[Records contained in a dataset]
----------
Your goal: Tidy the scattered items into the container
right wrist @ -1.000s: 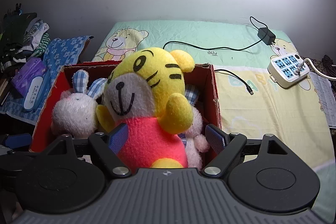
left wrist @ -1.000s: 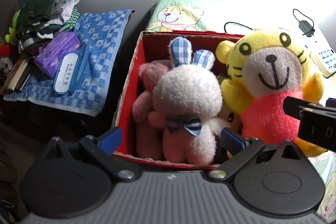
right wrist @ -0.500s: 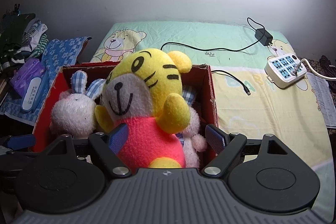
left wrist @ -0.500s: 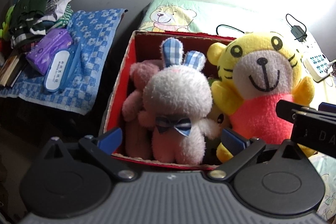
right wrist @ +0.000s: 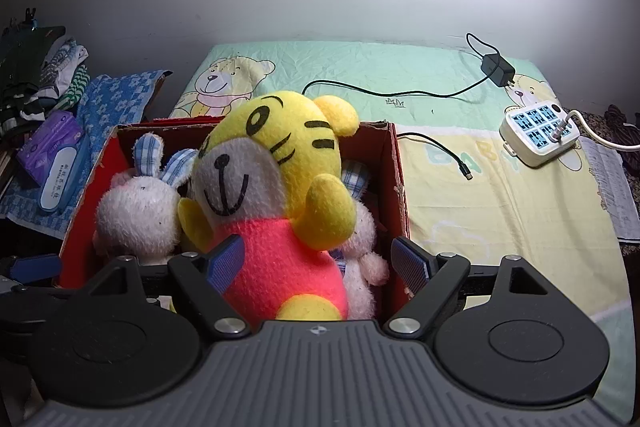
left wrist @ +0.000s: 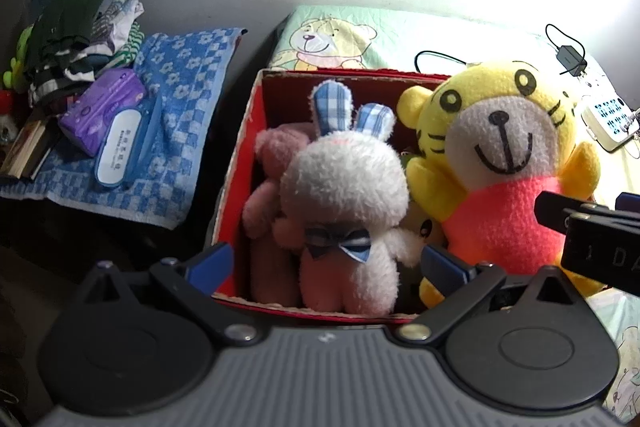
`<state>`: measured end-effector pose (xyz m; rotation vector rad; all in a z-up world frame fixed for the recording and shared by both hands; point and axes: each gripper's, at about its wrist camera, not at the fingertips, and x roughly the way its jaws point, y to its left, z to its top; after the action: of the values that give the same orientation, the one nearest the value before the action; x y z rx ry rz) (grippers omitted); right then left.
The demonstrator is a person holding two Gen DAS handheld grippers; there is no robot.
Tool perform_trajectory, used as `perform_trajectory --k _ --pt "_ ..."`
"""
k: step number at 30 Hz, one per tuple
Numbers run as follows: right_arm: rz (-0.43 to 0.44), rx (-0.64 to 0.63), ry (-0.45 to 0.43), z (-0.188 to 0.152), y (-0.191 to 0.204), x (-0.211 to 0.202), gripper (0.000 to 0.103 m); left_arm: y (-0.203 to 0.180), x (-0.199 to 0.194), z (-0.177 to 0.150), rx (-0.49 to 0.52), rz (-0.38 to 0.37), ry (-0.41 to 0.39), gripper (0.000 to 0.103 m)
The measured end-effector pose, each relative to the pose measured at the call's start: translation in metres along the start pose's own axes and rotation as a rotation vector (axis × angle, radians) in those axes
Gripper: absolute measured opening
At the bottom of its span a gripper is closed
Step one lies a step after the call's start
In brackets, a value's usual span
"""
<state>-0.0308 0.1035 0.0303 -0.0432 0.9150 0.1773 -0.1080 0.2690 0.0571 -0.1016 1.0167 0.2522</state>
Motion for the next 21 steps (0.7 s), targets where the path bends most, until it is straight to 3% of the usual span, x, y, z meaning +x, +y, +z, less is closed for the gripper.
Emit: perform_trajectory --k 21 --pt "0.001 0.017 -0.004 -0.0053 -0.0018 -0.0037 0.083 -0.0083 -0.0099 -0.0035 0.043 0.027 -0.045 0.097"
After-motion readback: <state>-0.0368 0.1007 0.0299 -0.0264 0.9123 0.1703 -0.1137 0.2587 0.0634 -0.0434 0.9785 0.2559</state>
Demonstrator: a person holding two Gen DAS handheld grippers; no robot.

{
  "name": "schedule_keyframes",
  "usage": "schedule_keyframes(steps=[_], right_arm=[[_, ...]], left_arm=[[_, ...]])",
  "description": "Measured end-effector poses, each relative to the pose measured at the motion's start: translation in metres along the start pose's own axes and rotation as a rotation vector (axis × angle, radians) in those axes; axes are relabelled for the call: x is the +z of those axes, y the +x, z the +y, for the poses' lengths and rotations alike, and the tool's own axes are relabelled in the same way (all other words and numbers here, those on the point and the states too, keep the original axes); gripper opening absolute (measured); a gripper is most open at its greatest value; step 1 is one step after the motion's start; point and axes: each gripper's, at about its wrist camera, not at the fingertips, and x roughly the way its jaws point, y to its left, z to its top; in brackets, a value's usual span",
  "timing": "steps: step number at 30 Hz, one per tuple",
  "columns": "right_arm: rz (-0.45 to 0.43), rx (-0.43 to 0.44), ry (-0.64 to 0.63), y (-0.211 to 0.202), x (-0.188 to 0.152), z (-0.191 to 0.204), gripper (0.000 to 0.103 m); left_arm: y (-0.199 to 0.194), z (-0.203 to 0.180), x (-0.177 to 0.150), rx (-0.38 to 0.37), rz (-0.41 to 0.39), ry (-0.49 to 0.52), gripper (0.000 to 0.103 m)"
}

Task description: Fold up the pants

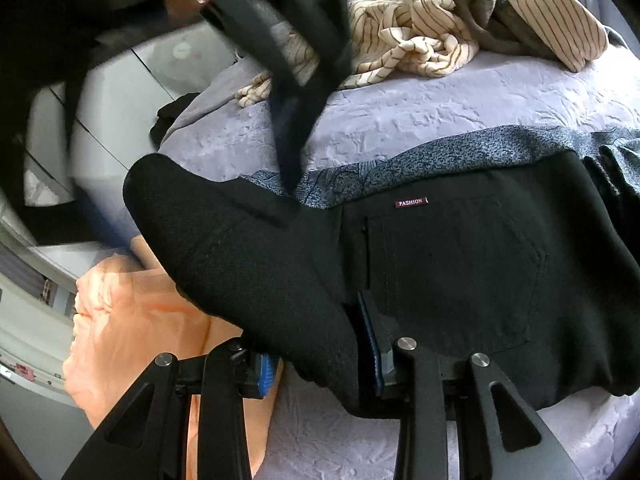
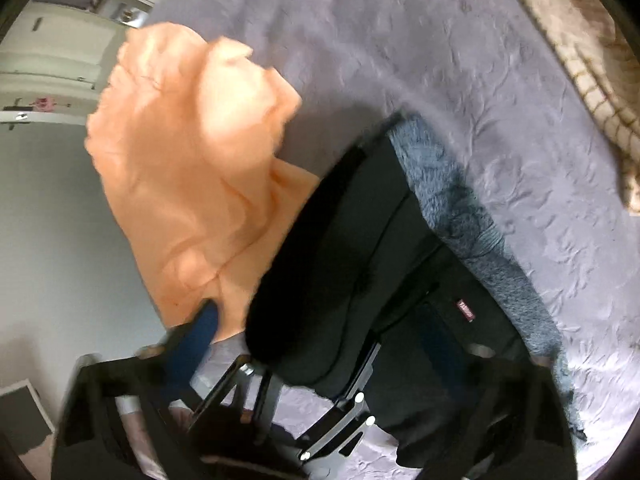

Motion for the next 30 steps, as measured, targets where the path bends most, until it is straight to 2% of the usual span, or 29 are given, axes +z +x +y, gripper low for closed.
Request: schedule_keyframes(steps=[1,7,13,17,21,23,30], right_arm=[[0.014,0.027,0.028,0.004,-0.001,-0.007,0.022],[-0.172,0.225,0.111,-0.039,-0.045,-0.047,0.021],[-0.427,0.425,0.209,-0.107,-0.142,-0.105,0.021],[-0.57,0.467,0.272,-0.138,-0.212,-0.145,0.021],[-0.675,0.471,0.346,-0.156,-0.284,-0.189,0.021],[-0.71,0.488,0.397,-0.153,-0.319,-0.213,0.021],[-0.765,0.535,0.542,-0.116,-0.399,-0.286,0.021]], left_arm=[[-0.001,-0.001,0.0,-0.001,0.004,0.004,0.036],[-0.05,-0.014,0.016,-0.023,-0.111,0.045,0.036],[-0.117,-0.049,0.05,-0.082,-0.24,0.071,0.037],[-0.159,-0.095,0.071,-0.159,-0.325,0.123,0.037],[-0.185,-0.147,0.08,-0.205,-0.369,0.202,0.037],[-0.194,-0.177,0.082,-0.236,-0.372,0.252,0.036],[-0.202,-0.265,0.068,-0.287,-0.343,0.416,0.037]])
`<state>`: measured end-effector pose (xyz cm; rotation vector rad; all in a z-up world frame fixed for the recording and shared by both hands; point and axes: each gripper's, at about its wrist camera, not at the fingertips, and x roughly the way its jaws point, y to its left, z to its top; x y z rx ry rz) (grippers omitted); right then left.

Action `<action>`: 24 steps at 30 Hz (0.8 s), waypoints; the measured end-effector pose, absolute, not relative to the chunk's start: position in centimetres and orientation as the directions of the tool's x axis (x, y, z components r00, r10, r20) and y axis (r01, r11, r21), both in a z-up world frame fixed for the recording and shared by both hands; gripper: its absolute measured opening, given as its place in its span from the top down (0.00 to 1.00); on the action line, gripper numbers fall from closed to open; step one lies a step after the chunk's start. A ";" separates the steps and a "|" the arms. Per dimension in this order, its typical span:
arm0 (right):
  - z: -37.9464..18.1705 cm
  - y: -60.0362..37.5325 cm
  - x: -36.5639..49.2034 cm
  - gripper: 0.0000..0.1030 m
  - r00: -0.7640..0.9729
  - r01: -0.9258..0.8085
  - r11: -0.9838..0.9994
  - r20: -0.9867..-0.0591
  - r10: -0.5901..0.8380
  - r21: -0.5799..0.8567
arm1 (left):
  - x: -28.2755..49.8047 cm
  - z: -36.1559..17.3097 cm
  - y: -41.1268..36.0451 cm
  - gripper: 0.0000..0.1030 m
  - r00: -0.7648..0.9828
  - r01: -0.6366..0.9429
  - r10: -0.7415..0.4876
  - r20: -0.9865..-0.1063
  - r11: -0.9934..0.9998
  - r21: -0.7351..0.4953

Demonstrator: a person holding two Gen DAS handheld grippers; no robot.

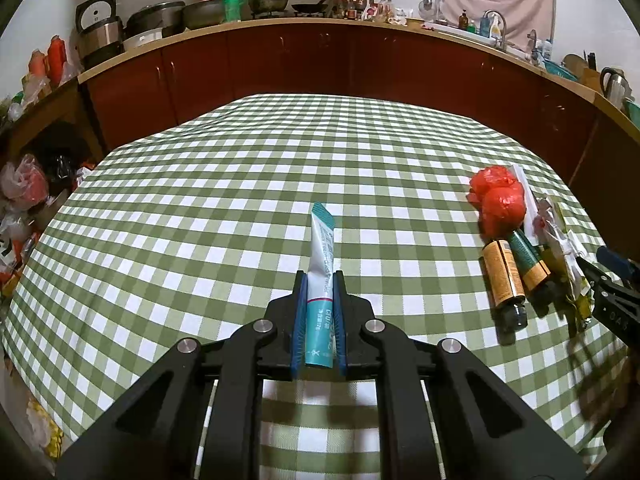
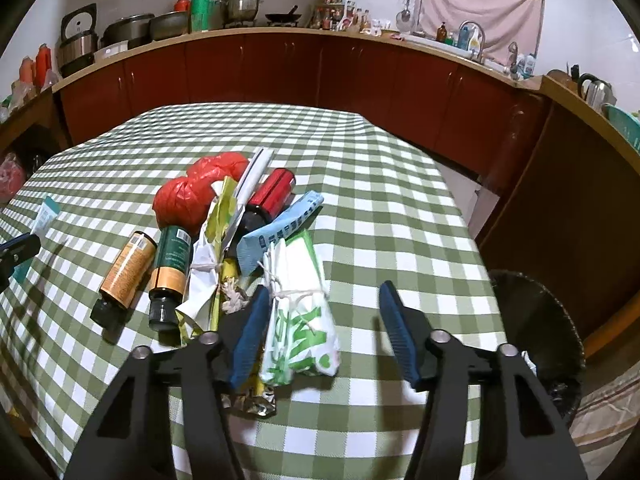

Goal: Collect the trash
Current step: 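Grasp the teal toothpaste tube with the left gripper while the right grasps the green-white packet, then carry the toothpaste tube and green-white packet in both grippers over the black bin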

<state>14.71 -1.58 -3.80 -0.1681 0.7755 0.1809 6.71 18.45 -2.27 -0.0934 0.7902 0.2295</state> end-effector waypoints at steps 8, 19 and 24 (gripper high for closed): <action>-3.7 -1.5 14.3 0.67 0.694 -0.238 0.968 -0.711 0.112 -0.080 | 7.2 -2.5 18.1 0.88 0.681 -0.229 0.159 -0.715 0.973 -0.001; -2.3 -4.8 12.9 0.67 0.730 -0.178 0.983 -0.677 0.097 -0.051 | 6.8 -1.5 15.4 0.88 0.706 -0.175 0.118 -0.698 0.985 -0.010; -1.5 -7.0 12.5 0.67 0.750 -0.136 0.990 -0.658 0.075 -0.042 | 6.9 -0.8 12.3 0.88 0.724 -0.113 0.070 -0.686 0.993 -0.018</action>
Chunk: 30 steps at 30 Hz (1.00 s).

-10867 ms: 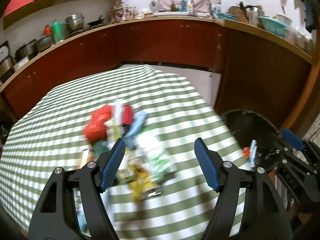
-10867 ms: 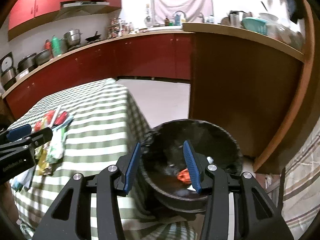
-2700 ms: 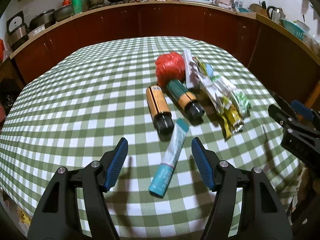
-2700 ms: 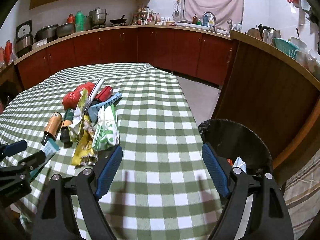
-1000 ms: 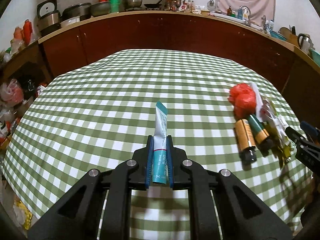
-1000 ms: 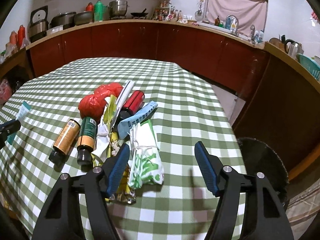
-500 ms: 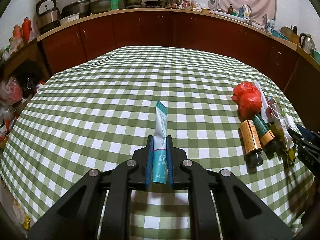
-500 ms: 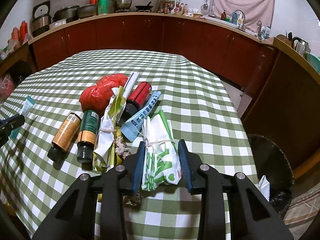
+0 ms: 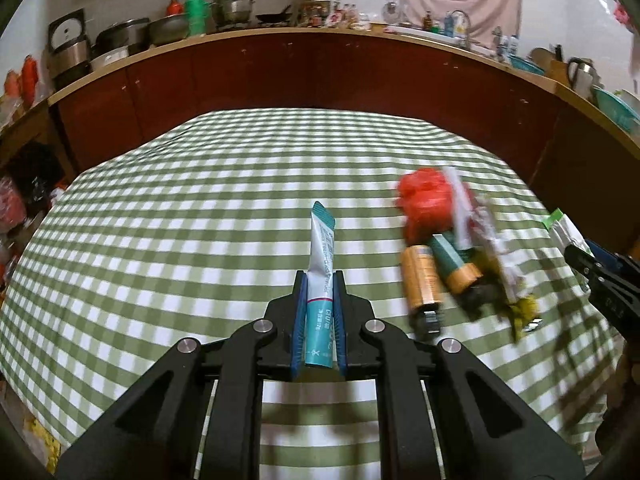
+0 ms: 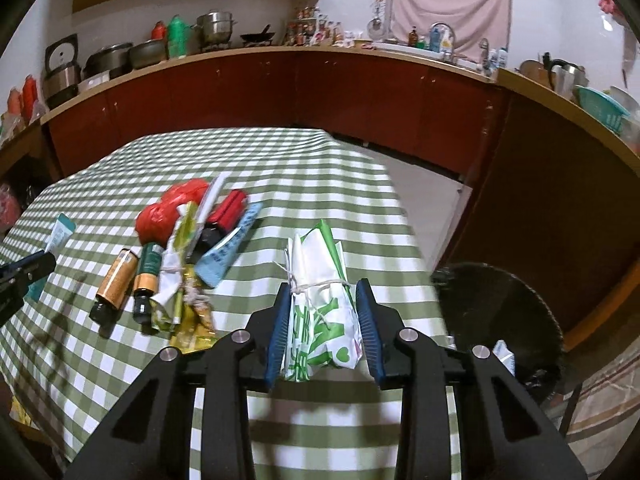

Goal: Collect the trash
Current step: 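Carry the toothpaste tube and green-white packet in both grippers over the black bin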

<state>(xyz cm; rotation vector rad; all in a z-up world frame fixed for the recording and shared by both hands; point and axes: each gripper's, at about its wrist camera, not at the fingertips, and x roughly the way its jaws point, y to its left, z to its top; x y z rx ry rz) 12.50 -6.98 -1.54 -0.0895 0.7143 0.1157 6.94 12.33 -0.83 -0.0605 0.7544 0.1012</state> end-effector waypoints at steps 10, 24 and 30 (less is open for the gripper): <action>-0.8 -13.1 11.2 0.67 0.779 -0.020 0.999 -0.627 -0.010 -0.039 | 8.2 0.4 3.9 0.88 0.747 0.050 -0.059 -0.662 0.998 -0.032; -1.0 -21.2 10.7 0.67 0.782 0.123 0.992 -0.611 -0.121 -0.038 | 10.7 0.6 -7.3 0.88 0.742 0.228 -0.189 -0.644 0.973 -0.023; -1.4 -23.3 11.1 0.67 0.780 0.154 0.988 -0.611 -0.136 -0.023 | 11.9 0.3 -10.9 0.88 0.735 0.274 -0.219 -0.642 0.962 -0.013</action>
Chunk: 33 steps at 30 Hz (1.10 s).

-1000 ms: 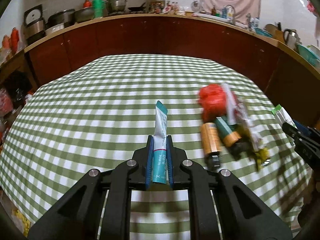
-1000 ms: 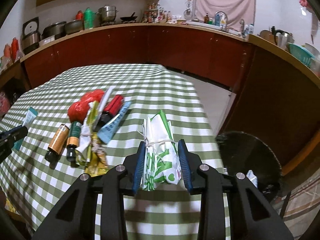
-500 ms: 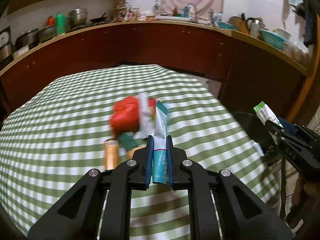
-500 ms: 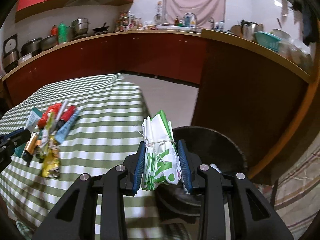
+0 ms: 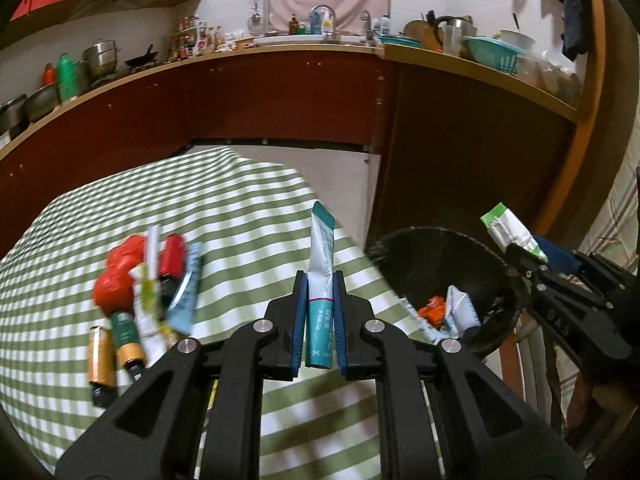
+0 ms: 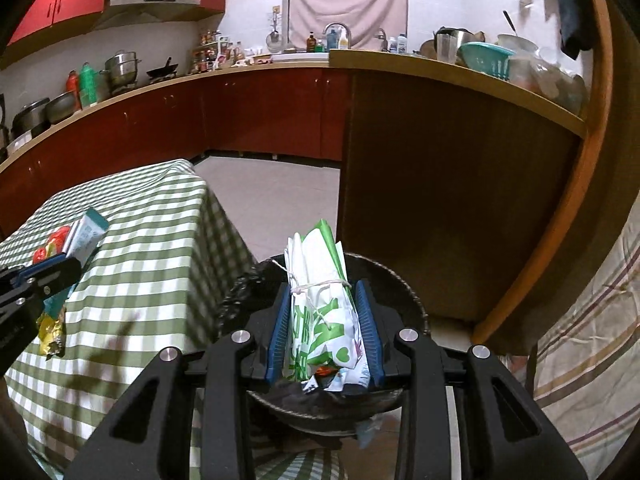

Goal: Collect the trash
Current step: 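Carry the toothpaste tube and green-white packet in both grippers over the black bin, then open both grippers to drop the tube and packet into the bin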

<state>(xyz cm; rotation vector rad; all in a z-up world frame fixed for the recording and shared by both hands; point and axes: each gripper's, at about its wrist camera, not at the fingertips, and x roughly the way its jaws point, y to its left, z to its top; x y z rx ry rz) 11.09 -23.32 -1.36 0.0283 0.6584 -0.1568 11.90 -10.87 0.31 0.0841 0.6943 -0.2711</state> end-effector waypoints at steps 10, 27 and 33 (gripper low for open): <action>-2.1 -25.6 11.8 0.67 0.782 0.175 0.984 -0.607 -0.140 -0.001 | 14.1 -0.7 -15.1 0.88 0.720 0.316 -0.239 -0.651 0.949 0.001; -3.9 -27.8 13.2 0.67 0.772 0.199 0.979 -0.622 -0.131 0.040 | 16.8 -2.4 -20.1 0.88 0.690 0.358 -0.237 -0.684 0.933 0.038; -4.3 -28.6 13.9 0.67 0.769 0.207 0.977 -0.626 -0.130 0.051 | 17.7 -3.2 -21.3 0.87 0.678 0.360 -0.219 -0.702 0.931 0.056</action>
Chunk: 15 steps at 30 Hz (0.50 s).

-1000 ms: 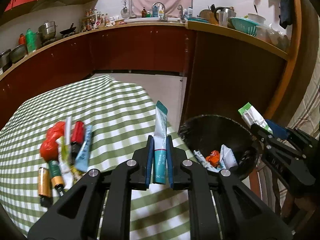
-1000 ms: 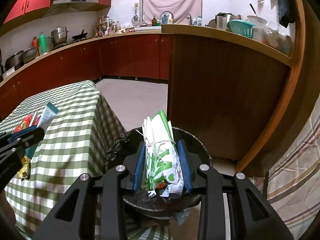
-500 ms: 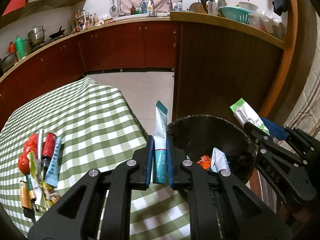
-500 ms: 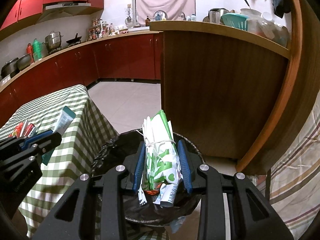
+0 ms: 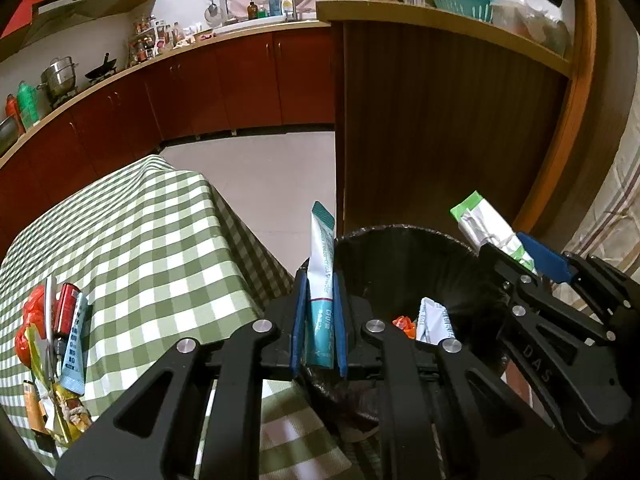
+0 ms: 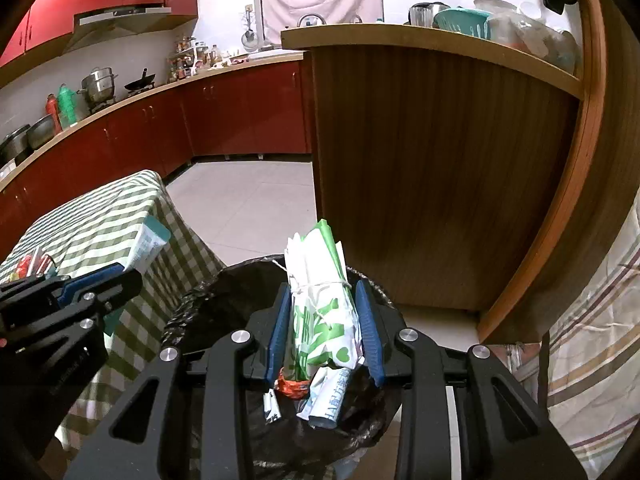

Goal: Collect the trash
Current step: 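Open both grippers to drop the tube and packet into the bin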

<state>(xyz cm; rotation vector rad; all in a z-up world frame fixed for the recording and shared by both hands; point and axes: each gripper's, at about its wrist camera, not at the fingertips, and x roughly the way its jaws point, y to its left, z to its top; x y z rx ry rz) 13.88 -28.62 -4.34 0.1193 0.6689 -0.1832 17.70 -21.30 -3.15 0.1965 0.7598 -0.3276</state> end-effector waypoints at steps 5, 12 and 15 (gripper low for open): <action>-5.0 -29.2 14.5 0.58 0.758 0.210 0.976 -0.640 -0.124 0.060 | 18.6 -4.0 -21.5 0.72 0.640 0.354 -0.211 -0.739 0.934 0.039; -4.8 -29.5 14.5 0.55 0.760 0.224 0.973 -0.634 -0.142 0.051 | 18.9 -3.9 -21.0 0.58 0.642 0.337 -0.215 -0.736 0.941 0.020; -4.7 -29.5 14.3 0.55 0.760 0.228 0.972 -0.633 -0.147 0.048 | 18.7 -3.7 -20.6 0.58 0.648 0.332 -0.210 -0.732 0.943 0.023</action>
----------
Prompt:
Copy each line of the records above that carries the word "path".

Output below:
Motion for the next 21 steps (0.7 s), targets where the path bends most, until it is straight to 3% of the usual span, x, y, z meaning +x, +y, +z, less is closed for the gripper.
Motion for the next 30 steps, as measured, targets where the path bends most, until it is straight to 2% of the usual span, or 29 are given, axes +z +x +y, gripper low for closed.

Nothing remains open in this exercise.